-- TASK INPUTS follows --

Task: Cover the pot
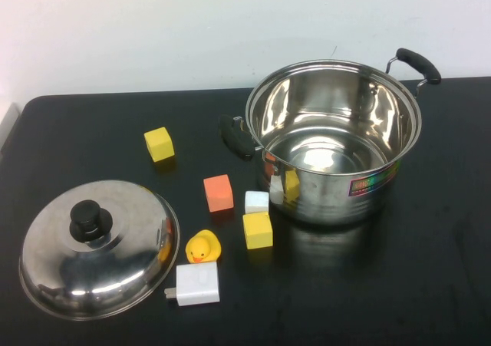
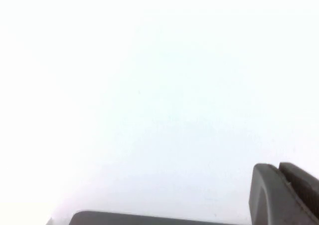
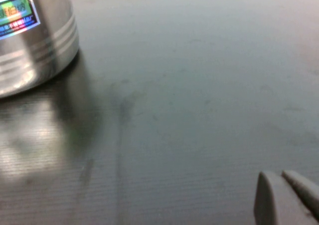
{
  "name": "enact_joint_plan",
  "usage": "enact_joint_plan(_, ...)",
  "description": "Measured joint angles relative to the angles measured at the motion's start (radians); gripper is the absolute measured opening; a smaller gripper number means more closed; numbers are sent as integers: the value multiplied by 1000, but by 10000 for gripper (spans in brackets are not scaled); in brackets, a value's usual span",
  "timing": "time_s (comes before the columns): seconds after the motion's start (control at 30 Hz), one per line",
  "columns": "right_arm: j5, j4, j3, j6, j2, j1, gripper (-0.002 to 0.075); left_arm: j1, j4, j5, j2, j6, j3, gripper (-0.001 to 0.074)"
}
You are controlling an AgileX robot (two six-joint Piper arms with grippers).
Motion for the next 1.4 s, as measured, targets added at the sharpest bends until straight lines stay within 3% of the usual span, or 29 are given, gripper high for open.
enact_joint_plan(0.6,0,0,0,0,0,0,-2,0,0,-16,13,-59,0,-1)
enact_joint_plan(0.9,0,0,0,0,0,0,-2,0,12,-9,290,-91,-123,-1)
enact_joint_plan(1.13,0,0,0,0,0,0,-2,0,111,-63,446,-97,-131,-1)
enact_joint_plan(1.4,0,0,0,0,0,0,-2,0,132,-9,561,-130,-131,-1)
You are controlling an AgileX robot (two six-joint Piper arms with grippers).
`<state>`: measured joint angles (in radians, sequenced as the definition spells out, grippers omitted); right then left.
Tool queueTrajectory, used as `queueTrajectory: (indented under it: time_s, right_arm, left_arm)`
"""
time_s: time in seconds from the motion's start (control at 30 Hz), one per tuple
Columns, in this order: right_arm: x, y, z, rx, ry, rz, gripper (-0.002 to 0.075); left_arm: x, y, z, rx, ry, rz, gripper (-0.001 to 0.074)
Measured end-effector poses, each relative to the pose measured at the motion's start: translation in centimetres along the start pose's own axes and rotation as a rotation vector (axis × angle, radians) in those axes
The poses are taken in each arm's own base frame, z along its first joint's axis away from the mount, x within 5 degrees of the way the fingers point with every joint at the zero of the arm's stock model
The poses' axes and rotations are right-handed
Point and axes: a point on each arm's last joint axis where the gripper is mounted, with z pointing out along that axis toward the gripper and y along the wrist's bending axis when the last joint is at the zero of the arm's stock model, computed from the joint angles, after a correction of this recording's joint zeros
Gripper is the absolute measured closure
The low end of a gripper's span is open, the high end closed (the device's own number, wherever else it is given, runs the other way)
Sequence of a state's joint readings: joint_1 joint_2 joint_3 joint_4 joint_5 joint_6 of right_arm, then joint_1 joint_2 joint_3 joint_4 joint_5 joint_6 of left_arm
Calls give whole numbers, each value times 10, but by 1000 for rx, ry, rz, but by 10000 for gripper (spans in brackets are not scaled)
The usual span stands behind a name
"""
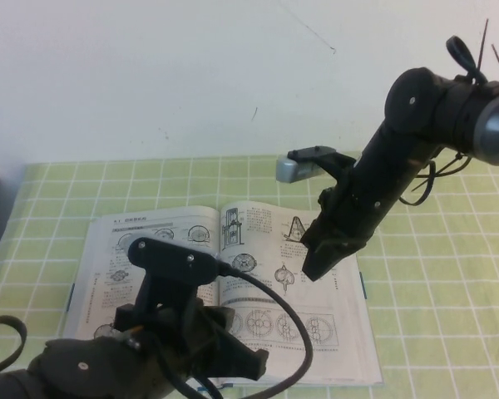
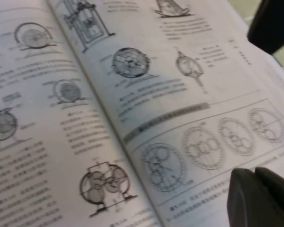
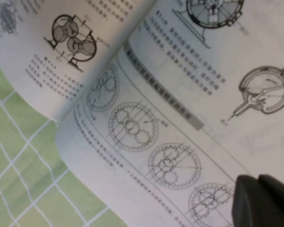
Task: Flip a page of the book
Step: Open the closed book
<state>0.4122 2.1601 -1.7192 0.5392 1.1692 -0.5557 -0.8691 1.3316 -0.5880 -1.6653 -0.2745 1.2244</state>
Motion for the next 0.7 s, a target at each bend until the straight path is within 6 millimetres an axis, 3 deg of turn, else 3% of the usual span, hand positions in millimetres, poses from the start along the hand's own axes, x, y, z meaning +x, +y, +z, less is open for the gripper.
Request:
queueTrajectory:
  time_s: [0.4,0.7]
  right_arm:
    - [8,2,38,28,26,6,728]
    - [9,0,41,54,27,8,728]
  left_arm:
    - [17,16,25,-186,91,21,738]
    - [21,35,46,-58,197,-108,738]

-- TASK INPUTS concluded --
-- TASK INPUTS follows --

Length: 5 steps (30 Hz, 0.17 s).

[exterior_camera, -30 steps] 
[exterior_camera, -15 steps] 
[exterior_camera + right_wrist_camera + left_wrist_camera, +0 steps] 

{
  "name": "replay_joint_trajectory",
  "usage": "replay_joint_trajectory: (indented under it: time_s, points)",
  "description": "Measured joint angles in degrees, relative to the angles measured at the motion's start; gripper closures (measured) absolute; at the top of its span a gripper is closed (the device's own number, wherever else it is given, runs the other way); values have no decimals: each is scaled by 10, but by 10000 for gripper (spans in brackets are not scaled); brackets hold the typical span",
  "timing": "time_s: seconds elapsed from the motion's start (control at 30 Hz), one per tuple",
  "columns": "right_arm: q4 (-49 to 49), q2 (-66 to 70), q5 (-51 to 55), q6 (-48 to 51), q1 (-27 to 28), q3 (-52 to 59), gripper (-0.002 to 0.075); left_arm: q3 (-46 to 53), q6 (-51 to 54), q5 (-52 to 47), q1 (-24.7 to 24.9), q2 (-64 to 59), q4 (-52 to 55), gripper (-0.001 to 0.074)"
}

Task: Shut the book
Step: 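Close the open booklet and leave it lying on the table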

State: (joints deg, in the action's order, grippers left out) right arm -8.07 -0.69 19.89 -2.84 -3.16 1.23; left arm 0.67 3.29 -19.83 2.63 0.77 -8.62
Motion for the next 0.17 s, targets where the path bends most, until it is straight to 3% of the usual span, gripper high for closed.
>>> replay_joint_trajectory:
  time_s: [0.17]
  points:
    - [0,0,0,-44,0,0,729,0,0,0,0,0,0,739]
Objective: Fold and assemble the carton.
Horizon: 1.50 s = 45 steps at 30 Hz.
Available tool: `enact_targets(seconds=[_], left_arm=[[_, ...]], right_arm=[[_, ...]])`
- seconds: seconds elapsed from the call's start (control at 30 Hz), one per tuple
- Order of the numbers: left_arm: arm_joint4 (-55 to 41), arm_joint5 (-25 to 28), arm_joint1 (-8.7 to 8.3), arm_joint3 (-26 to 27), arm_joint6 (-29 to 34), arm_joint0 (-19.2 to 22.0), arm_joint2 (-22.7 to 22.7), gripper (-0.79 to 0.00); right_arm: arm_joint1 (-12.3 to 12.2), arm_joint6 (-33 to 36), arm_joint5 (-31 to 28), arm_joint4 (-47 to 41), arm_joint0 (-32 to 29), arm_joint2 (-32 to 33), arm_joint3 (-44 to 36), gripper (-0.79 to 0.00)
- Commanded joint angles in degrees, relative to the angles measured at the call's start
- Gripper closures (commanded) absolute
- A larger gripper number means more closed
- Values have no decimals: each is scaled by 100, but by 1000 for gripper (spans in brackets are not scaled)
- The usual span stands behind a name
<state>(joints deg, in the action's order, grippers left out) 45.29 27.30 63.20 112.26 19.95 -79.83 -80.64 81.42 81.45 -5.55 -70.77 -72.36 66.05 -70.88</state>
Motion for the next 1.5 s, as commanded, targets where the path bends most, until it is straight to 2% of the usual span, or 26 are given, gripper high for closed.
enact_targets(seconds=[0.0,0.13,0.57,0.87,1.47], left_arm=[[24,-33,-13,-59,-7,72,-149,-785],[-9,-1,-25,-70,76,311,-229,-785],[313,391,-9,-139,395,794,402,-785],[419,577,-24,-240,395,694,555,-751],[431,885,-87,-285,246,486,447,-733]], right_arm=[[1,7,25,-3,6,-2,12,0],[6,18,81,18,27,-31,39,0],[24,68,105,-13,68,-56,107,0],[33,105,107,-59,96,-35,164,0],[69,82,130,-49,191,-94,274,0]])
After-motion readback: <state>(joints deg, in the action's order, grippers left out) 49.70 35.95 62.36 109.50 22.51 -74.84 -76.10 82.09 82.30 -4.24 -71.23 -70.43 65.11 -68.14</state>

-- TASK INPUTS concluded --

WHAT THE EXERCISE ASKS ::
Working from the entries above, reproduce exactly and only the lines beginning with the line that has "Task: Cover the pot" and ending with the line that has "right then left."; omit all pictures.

TASK ANSWER ::
Task: Cover the pot
{
  "name": "enact_joint_plan",
  "usage": "enact_joint_plan(_, ...)",
  "description": "Measured joint angles relative to the angles measured at the motion's start (radians); gripper is the absolute measured opening; a smaller gripper number means more closed; numbers are sent as integers: the value multiplied by 1000, but by 10000 for gripper (spans in brackets are not scaled); in brackets, a value's usual span",
  "timing": "time_s (comes before the columns): seconds after the motion's start (control at 30 Hz), one per line",
  "columns": "right_arm: j5, j4, j3, j6, j2, j1, gripper (-0.002 to 0.075); left_arm: j1, j4, j5, j2, j6, j3, gripper (-0.001 to 0.074)"
}
You are controlling an AgileX robot (two six-joint Piper arms with grippers).
Motion for the next 1.4 s, as measured, targets added at the sharpest bends until straight lines stay within 3% of the usual span, or 29 are given, gripper high for open.
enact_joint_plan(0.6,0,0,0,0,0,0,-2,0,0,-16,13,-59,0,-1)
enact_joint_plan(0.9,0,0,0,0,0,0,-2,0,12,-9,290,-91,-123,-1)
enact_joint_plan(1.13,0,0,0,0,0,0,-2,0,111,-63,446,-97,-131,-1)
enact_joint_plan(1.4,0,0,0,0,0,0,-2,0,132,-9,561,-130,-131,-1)
You are controlling an AgileX robot (two six-joint Piper arms with grippers).
`<state>`: measured joint angles (in radians, sequenced as the definition spells out, grippers omitted); right then left.

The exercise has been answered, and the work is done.